:: WHAT THE TASK REQUIRES ::
Give back every entry exactly; drop the pictures.

:: ENTRIES SHOWN ::

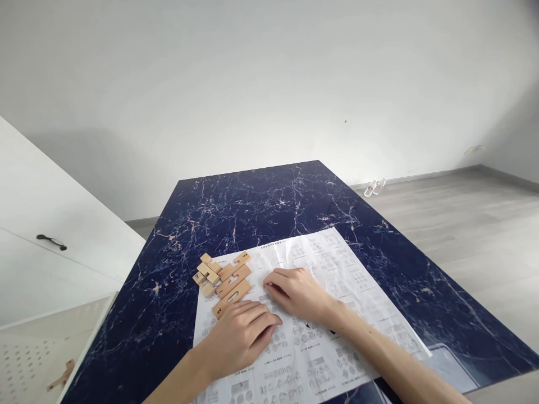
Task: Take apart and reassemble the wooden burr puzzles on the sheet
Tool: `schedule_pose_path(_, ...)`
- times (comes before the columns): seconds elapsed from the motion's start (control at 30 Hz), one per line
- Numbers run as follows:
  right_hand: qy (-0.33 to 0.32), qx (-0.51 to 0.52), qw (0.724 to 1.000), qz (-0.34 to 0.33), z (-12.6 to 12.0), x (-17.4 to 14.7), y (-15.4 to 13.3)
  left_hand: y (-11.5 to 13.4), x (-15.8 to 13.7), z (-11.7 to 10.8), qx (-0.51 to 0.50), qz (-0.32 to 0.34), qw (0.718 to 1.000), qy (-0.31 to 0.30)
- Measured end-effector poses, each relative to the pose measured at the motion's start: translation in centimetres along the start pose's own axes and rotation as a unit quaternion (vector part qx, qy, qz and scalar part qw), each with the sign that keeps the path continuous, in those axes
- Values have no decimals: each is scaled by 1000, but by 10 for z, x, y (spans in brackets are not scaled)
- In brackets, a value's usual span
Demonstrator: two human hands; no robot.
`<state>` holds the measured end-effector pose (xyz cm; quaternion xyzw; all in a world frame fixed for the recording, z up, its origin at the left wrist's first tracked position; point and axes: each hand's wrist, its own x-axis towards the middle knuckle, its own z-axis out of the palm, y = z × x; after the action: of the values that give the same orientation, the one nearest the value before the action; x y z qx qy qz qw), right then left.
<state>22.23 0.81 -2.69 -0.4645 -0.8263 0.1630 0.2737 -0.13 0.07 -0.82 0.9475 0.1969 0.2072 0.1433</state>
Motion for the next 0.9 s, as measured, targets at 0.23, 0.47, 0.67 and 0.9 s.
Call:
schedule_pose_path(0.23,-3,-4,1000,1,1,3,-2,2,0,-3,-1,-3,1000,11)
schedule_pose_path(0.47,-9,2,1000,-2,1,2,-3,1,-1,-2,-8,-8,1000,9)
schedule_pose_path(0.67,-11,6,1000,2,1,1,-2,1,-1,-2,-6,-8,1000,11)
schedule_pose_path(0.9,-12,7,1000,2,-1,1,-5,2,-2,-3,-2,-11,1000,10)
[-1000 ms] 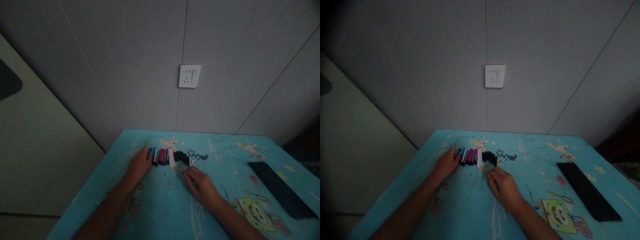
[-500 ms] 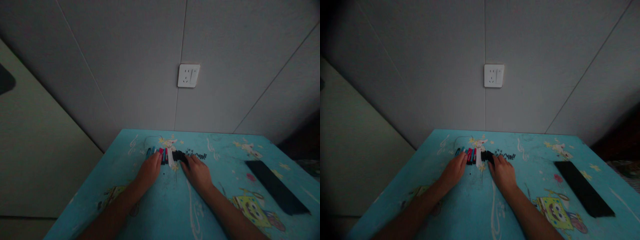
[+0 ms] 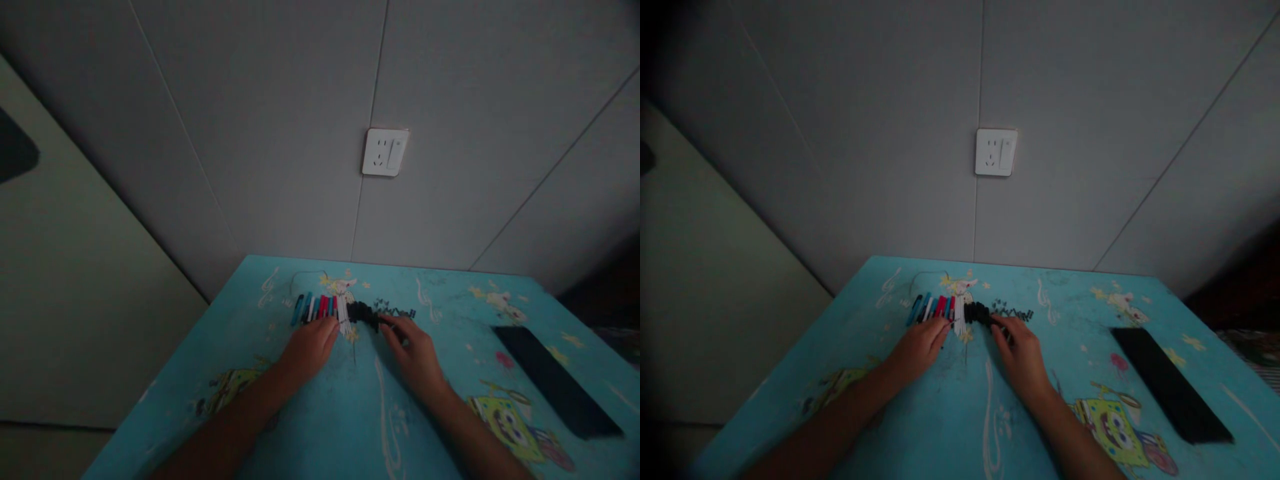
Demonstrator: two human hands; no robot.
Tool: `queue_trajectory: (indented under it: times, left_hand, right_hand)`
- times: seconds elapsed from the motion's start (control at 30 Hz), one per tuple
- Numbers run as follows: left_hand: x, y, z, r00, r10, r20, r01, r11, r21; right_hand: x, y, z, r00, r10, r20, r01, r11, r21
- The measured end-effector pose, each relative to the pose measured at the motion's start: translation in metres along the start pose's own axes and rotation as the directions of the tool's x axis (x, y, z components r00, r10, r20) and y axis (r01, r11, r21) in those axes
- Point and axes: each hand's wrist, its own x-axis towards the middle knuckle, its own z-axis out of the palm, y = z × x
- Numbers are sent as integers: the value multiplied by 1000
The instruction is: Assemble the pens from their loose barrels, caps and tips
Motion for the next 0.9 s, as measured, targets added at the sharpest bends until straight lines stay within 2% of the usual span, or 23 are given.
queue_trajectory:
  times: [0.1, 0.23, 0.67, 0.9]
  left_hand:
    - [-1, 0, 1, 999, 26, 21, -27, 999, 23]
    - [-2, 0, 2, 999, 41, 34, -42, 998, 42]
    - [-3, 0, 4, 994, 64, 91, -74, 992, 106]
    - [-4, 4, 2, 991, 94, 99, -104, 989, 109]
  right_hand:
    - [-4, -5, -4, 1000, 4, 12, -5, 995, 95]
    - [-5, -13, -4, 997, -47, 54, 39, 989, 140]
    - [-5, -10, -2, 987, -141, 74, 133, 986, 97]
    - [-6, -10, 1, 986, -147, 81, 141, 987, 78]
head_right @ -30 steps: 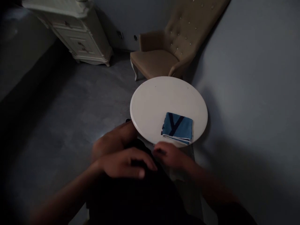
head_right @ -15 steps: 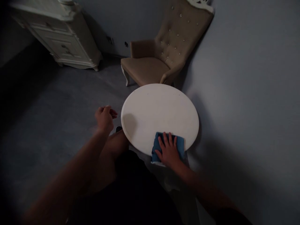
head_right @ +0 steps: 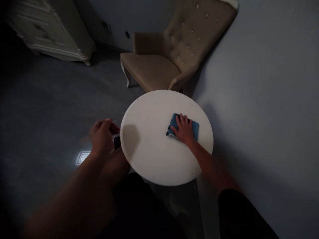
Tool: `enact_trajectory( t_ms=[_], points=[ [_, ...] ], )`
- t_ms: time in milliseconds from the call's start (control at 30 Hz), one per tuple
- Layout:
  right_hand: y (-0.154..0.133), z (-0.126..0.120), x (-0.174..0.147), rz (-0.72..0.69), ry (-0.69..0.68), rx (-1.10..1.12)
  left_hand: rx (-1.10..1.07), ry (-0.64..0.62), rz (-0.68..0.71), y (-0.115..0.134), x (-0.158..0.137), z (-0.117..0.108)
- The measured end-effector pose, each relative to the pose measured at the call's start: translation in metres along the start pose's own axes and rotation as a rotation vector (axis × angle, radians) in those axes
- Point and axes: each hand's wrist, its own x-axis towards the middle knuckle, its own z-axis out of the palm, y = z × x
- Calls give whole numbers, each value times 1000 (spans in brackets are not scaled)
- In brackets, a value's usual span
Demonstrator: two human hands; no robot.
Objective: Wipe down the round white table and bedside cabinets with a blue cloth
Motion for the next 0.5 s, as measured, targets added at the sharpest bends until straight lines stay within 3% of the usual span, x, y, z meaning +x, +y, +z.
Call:
enact_trajectory(
  t_ms=[167,267,367,500],
  points=[
    [38,-21,138,105,-24,-70,41,-35,-2,3,4,2],
    [50,-28,190,154,-21,-60,59,-61,15,4,2,2],
    [49,-30,211,207,3,-29,61,-83,9,4,1,1],
    [37,-31,197,339,-14,27,58,-89,5,3,3,0]
  ],
)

:: ANSWER TO THIS PROBLEM ::
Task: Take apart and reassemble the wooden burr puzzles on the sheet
Tool: `schedule_pose_path(_, ...)`
- times (comes before the columns): seconds elapsed from the motion's start (control at 30 Hz), one per line
- Numbers run as follows:
  right_hand: qy (-0.33 to 0.32), qx (-0.51 to 0.52), qw (0.724 to 1.000), qz (-0.34 to 0.33), z (-12.6 to 12.0), x (-17.4 to 14.7), y (-15.4 to 13.3)
  left_hand: y (-11.5 to 13.4), x (-15.8 to 13.7), z (-11.7 to 10.8), qx (-0.51 to 0.50), qz (-0.32 to 0.34), qw (0.718 to 1.000), qy (-0.31 to 0.30)
- Measured end-effector poses, each relative to the pose measured at the motion's start: translation in centimetres along the start pose's own axes and rotation as a unit quaternion (vector part qx, qy, qz and scalar part qw), each with the sign that keeps the path continuous, in those axes
- Values have no decimals: each is scaled by 1000, but by 10 for z, x, y (spans in brackets are not scaled)
- In brackets, a value's usual span
Demonstrator: two human hands; no robot.
`<state>` holds the measured end-effector pose (xyz cm; quaternion xyzw; all in a world frame fixed for the recording, z up, its origin at the left wrist's first tracked position; point and axes: each hand's wrist, its own x-axis towards the middle knuckle, its own z-axis out of the palm, y = z × x; after the action: of the values that give the same orientation, the one nearest the value before the action; x y z qx qy qz qw), right then left.
<state>22.23 0.81 -2.69 -0.4645 -0.8263 0.1630 0.2737 -0.13 0.07 -0.82 0.9475 0.1969 0.2072 0.1433</state>
Motion for the next 0.9 s, as measured, targets at 0.23, 0.47, 0.67 and 0.9 s.
Call:
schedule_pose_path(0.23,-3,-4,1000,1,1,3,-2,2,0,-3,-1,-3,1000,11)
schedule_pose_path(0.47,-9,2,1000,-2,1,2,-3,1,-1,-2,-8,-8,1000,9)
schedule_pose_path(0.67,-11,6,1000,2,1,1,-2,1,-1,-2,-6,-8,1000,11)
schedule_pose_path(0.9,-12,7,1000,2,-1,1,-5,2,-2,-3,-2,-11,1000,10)
[-1000 ms] 
[-500 ms] 
[+0 ms] 
Demonstrator: two human hands; no robot.
Tool: `queue_trajectory: (indented under it: times, left_hand, right_hand)`
- times: seconds elapsed from the motion's start (control at 30 Hz), one per tuple
- Numbers run as follows: left_hand: x, y, z, r00, r10, r20, r01, r11, r21; right_hand: x, y, z, r00, r10, r20, r01, r11, r21
- The measured end-effector pose, each relative to the pose measured at the motion's start: translation in metres along the start pose's own axes and rotation as the directions of the tool's x axis (x, y, z components r00, r10, r20) and y axis (r01, r11, r21) in those axes
- Point and axes: each hand's wrist, its own x-axis towards the middle knuckle, its own z-axis out of the palm, y = z × x
- Numbers are sent as integers: the value multiplied by 1000
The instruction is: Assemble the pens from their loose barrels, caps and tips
Motion for the next 0.9 s, as measured, targets added at the sharpest bends until straight lines stay within 2% of the usual span, or 23 are given.
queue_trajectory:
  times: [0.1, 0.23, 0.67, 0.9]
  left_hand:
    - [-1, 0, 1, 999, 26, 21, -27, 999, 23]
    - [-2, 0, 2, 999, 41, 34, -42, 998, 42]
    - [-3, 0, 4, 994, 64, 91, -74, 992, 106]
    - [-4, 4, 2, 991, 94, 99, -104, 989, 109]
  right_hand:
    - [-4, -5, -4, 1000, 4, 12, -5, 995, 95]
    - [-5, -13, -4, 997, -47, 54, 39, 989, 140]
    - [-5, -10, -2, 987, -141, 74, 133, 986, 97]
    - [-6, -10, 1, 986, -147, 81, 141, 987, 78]
head_right @ -30 steps: 
head_right @ -15 steps: 
head_right @ +0 steps: 
Tool: `enact_trajectory( t_ms=[_], points=[ [_, ...] ], )`
- t_ms: time in milliseconds from the call's start (control at 30 Hz), one per tuple
- Layout:
  right_hand: y (-0.154..0.133), z (-0.126..0.120), x (-0.174..0.147), rz (-0.72..0.69), ry (-0.69..0.68), rx (-1.10..1.12)
  left_hand: rx (-1.10..1.07), ry (-0.64..0.62), rz (-0.68..0.71), y (-0.115..0.134), x (-0.158..0.137), z (-0.117..0.108)
- The measured end-effector pose, each relative to the pose measured at the call's start: translation in metres along the start pose's own axes and rotation as a rotation vector (axis × angle, radians) in those axes
- Point and axes: each hand's wrist, its own x-axis towards the middle knuckle, its own z-axis out of the palm, y = z × x
- Calls give whole numbers, each value times 1000 (spans in brackets are not scaled)
- In brackets, a value's usual span
Demonstrator: two human hands; no robot.
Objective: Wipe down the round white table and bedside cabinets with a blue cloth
Motion for the next 0.5 s, as measured, targets added at the sharpest bends until straight lines stay within 3% of the usual span, x, y, z meaning +x, +y, +z.
Call:
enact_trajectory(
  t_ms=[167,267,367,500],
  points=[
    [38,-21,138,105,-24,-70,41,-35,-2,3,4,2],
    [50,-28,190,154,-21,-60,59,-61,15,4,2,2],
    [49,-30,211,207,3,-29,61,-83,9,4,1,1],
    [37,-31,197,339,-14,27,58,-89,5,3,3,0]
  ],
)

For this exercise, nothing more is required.